A dor como maldição quotidiana
O impacto da dor crónica vai bem mais lá do mal-estar físico. "O problema da convivência com a dor não é tanto a continuidade, que sem dúvida é importantíssima, sina a intensidade. Quando esta dor modifica substancialmente tua capacidade ou tua liberdade, então se converte numa maldição", alerta Vidal.
Esta modificação não só é física; estende-se como uma mancha de tinta ao emocional e o social. "A incapacidade e a perda de liberdade não somente tem uma repercussão no facto de ter que utilizar a outra mão ou a outra perna, sina na perda de oportunidades, na frustración que pode gerar algo que limita decisivamente tua vida", comenta o experiente.
Diagnóstico e tratamento
Apesar do avanço tecnológico, Vidal faz questão de que o diagnóstico da dor segue dependendo, sobretudo, da experiência clínica e da escuta ativa. "Para avaliar a dor baseamos-nos na experiência, no relato do paciente, na história clínica e também na exploração", declara.
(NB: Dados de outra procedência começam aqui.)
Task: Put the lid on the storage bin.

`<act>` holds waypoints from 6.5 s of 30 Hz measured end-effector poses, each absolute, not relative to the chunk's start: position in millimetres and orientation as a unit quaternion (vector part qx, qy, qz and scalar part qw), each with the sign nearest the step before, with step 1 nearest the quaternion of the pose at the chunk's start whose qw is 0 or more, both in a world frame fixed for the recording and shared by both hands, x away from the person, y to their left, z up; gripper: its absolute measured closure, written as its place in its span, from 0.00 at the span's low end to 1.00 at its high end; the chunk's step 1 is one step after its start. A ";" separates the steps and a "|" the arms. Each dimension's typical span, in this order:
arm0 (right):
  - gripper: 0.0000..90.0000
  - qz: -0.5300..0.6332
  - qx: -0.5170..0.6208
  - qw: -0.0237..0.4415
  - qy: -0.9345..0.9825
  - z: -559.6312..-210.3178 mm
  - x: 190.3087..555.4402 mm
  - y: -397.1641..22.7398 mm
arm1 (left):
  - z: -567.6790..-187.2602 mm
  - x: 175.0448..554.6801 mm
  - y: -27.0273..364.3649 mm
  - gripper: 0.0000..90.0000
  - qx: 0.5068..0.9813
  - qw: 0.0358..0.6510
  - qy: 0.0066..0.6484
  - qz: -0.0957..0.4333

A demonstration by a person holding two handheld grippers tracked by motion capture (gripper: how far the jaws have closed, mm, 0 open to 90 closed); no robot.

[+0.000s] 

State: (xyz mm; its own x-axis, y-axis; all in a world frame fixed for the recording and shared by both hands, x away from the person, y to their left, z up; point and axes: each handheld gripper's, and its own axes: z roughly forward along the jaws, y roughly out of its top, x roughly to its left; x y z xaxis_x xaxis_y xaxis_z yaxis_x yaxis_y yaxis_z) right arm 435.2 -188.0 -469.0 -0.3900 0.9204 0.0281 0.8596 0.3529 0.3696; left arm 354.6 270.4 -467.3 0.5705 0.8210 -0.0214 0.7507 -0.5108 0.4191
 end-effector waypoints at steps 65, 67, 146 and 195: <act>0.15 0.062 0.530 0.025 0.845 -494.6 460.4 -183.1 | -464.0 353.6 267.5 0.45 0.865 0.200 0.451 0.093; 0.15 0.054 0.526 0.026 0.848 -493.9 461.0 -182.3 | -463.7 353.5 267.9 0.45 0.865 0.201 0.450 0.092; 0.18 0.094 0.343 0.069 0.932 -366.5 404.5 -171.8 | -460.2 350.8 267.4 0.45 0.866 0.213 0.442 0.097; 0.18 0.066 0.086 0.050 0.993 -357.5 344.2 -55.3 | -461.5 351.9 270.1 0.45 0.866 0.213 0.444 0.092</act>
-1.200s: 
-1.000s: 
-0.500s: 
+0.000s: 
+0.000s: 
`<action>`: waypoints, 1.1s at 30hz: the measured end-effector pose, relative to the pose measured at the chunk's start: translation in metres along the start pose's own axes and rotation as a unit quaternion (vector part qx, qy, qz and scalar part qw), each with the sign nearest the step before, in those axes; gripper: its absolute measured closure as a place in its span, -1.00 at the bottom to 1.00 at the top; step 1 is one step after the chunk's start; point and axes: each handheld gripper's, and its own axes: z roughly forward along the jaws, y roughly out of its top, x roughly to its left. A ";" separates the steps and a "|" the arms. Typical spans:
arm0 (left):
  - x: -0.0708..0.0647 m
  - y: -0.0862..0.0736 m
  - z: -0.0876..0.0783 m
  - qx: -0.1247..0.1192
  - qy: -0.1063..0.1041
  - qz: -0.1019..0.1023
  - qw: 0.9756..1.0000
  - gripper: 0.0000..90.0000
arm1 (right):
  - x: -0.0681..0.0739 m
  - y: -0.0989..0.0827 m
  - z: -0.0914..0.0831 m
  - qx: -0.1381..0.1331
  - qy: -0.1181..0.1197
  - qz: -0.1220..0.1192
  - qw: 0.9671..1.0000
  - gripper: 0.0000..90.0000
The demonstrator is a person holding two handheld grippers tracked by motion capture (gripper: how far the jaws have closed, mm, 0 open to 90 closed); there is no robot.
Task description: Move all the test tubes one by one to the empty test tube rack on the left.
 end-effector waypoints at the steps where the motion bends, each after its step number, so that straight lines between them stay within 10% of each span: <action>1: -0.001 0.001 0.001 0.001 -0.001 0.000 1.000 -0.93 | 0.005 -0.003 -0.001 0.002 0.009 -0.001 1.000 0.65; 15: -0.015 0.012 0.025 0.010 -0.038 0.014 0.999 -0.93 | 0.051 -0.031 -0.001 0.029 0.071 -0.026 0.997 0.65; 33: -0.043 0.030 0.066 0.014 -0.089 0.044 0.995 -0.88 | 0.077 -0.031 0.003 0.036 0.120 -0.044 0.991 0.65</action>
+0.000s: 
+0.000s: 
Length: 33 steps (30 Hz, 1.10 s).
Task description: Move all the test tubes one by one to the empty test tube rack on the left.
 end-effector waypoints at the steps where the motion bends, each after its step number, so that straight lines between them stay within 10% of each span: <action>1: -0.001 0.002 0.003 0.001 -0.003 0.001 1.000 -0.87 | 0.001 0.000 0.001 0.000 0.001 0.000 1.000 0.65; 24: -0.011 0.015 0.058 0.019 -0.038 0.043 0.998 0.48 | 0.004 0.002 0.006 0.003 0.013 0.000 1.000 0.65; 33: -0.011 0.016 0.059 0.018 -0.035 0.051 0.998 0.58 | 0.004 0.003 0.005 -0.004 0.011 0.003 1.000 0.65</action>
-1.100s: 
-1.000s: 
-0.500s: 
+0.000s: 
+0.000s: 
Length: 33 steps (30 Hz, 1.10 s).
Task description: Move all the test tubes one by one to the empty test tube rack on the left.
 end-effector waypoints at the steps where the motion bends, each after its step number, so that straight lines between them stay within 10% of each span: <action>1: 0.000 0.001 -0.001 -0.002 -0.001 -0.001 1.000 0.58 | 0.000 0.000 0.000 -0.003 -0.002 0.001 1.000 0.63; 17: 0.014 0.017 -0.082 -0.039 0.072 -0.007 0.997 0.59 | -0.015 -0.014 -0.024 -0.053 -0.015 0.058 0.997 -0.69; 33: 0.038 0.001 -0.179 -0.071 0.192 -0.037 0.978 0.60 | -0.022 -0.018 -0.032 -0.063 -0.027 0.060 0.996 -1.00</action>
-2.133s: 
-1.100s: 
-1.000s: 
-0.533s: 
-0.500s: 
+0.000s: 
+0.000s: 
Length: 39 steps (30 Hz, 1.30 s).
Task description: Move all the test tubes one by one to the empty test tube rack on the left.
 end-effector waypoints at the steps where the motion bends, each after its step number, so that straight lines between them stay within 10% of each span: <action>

Ainda que se vale de ressonâncias, electromiografías ou ecografías, a advertência do médico é clara: "as provas diagnósticas têm seus limites, se um está feliz ou triste, não aparece nem numa radiografia nem numa ressonância".
O uso de opioides
Vidal não esquiva os complexos debates contemporâneos, como o uso de opioides. "Os opioides são uns excelentes analgésicos, mas podem chegar a ser extremamente perigosos se utilizam-se mau", avisa. Assegura que, com uma dosificação adequada e supervisão experiente, se pode minimizar o risco de dependência ou efeitos adversos.
Mas a farmacología não é um dogma fechado. "O tratamento farmacológico deve ir sempre acompanhado de recomendações de estilo de vida, alimentação, descanso, exercício, relações sociais", sublinha. A dor, como a saúde, é plural.
Terapias físicas, mentais e novas tecnologias
Para além dos opioides, o doutor menciona outros recursos farmacológicos como os neuromoduladores, antiepilépticos ou antidepresivos, que podem potenciar o efeito dos analgésicos tradicionais.
Esta abordagem holístico encontra nas terapias não farmacológicas um campo fértil: fisioterapia, acupuntura, radiofrequência, medicina regenerativa. Inclusive técnicas como a meditación e o mindfulness, às vezes subestimadas, contam com respaldo do experiente. "Existem trabalhos de investigação que reforçam o papel do controle do estrés, a relajación e outras estratégias de conhecimento e vontade", destaca.
Ciência, consolo e futuro
Em frente à tiranía da inmediatez, Vidal reivindica uma medicina que também sabe consolar. "Dizia Zubiri que nosso labor como médicos devia ser curar sempre que se pode, aliviar muitas vezes e consolar sempre", cita. Não é uma renúncia; é uma ampliação ética do dever médico.
Nos próximos anos, espera ver avanços em "fármacos ou dispositivos neuromoduladores de acção externa, alta eficácia e baixo custo". E enquanto, segue confiando no trabalho multidiciplinar –"dois olhos vêem mais que um"-- e no compromisso humano que converte à dor, se não num inimigo vencido, ao menos num visitante compreendido.